Beginning with the first line below, please restate each line exactly, down to and including the line containing "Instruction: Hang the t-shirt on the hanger".

···

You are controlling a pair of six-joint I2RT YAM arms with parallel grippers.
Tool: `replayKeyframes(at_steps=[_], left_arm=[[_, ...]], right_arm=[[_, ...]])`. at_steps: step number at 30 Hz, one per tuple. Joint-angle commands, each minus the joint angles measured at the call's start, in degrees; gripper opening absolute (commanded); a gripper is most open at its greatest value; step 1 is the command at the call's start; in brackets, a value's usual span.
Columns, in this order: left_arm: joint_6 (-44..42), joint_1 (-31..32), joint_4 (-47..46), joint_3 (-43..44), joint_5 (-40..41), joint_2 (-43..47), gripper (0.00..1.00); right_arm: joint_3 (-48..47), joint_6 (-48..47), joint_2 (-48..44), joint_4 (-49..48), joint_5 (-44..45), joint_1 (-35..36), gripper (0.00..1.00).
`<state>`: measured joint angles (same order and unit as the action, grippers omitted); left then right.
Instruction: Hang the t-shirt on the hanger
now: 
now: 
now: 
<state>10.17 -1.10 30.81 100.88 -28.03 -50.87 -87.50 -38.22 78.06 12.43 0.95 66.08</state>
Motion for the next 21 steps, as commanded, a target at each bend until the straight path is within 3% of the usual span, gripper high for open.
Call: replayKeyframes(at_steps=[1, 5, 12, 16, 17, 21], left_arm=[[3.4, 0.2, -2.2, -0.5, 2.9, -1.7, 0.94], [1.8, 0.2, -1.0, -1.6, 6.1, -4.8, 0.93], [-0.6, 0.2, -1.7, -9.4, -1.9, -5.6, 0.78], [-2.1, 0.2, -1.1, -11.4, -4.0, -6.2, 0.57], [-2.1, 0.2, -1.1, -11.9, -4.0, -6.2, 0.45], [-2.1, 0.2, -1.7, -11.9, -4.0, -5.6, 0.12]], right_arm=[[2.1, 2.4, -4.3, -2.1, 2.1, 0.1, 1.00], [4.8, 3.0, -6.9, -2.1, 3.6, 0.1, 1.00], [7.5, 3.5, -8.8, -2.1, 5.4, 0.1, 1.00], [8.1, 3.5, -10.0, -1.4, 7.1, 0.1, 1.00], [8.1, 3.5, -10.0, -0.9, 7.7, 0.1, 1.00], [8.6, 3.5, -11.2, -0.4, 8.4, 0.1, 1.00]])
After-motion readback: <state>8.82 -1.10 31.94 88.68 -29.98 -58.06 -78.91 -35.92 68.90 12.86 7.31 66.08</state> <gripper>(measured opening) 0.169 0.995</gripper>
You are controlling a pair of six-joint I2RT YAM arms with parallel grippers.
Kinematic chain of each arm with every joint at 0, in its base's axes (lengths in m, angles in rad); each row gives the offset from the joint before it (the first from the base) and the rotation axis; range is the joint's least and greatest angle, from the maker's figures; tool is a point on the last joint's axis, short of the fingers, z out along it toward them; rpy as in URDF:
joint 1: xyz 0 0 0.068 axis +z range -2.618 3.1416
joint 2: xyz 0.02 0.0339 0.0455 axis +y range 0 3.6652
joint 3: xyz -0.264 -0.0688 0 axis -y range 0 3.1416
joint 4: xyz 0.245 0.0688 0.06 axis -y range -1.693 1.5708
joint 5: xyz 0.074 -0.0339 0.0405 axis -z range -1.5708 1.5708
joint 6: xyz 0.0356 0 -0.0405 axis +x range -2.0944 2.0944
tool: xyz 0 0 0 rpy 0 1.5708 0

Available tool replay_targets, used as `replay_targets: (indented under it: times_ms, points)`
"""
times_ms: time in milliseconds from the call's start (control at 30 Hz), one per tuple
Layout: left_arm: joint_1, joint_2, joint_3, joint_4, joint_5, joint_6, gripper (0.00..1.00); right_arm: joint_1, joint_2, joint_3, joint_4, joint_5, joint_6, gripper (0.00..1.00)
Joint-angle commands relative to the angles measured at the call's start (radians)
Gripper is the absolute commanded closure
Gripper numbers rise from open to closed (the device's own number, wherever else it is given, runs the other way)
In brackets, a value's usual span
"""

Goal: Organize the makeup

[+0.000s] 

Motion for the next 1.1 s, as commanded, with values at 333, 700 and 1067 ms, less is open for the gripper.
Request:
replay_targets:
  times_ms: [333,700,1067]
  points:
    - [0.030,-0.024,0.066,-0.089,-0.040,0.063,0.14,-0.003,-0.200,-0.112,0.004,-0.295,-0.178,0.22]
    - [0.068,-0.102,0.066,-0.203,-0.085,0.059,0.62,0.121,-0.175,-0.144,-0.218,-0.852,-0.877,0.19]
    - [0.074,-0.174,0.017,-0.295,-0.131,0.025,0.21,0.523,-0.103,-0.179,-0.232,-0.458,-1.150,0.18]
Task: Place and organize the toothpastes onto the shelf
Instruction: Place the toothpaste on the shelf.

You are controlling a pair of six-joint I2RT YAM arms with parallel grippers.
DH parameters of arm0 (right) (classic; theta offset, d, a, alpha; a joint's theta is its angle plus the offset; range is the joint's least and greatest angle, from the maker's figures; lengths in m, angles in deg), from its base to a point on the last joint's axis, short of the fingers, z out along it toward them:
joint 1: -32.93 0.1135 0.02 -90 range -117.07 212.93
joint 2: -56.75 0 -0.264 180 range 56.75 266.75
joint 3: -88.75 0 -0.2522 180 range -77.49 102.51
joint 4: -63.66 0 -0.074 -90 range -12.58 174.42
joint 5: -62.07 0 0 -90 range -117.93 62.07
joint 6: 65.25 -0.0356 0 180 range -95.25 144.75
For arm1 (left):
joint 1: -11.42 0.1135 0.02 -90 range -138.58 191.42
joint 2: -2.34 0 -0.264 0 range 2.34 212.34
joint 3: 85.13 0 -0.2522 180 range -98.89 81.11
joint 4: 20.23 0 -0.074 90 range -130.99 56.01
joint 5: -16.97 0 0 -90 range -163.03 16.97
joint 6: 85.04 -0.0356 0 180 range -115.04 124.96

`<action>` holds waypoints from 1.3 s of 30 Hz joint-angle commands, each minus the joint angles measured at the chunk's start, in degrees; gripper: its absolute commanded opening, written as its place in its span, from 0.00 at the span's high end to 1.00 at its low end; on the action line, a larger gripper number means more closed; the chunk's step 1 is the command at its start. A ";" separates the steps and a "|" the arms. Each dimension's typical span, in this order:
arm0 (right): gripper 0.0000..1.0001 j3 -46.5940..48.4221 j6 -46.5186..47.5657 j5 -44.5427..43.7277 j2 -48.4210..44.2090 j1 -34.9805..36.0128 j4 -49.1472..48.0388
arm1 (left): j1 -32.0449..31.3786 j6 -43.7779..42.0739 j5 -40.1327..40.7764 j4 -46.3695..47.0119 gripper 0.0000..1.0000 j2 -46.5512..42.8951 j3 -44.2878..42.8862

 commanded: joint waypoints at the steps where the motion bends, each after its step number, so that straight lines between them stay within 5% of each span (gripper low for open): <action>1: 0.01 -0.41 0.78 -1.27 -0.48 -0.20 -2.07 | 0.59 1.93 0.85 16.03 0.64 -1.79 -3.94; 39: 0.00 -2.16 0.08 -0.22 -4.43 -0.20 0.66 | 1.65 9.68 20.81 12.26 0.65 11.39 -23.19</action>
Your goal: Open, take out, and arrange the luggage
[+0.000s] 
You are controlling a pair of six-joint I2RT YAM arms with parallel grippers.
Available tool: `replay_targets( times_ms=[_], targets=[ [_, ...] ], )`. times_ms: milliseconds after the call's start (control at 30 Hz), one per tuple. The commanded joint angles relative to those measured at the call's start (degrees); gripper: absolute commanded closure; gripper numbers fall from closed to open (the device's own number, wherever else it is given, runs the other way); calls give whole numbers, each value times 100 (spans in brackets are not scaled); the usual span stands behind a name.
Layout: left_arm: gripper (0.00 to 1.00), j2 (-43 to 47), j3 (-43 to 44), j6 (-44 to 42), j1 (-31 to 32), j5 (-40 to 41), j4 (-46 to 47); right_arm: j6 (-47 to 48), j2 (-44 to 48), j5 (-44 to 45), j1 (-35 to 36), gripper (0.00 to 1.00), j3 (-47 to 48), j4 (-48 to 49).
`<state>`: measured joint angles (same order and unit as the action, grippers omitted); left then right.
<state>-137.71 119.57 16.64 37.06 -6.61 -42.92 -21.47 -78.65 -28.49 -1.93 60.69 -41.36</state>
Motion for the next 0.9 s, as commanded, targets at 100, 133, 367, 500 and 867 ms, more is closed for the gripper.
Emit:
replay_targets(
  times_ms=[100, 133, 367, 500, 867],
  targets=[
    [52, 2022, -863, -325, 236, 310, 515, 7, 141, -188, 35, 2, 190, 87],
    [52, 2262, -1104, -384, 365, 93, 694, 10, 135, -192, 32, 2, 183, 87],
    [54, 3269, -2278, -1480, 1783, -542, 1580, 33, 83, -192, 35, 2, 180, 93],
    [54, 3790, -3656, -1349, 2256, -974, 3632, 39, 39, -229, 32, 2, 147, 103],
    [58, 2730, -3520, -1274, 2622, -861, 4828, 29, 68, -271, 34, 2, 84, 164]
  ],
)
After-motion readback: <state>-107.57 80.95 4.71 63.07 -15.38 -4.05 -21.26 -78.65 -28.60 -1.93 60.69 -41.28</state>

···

Answer to this task:
You are controlling a pair of six-joint I2RT YAM arms with parallel grippers.
Tool: `replayKeyframes(at_steps=[_], left_arm=[[_, ...]], right_arm=[[_, ...]])`. at_steps: step number at 30 Hz, one per tuple. Joint-angle commands, each minus the joint angles measured at the call's start, in degrees; gripper opening absolute (commanded); a gripper is most open at its greatest value; step 1 is the command at the call's start; in brackets, a value's usual span.
Columns, in this order: left_arm: joint_6 (-44..42), joint_1 (-31..32), joint_4 (-47..46), joint_3 (-43..44), joint_5 (-40..41), joint_2 (-43..47), gripper (0.00..1.00); right_arm: joint_3 (-48..47), joint_6 (-48..47), joint_2 (-48..44), joint_4 (-49..48), joint_5 (-44..45), joint_1 (-35..36), gripper (0.00..1.00).
`<state>`: measured joint angles (same order and unit as the action, grippers omitted); left then right.
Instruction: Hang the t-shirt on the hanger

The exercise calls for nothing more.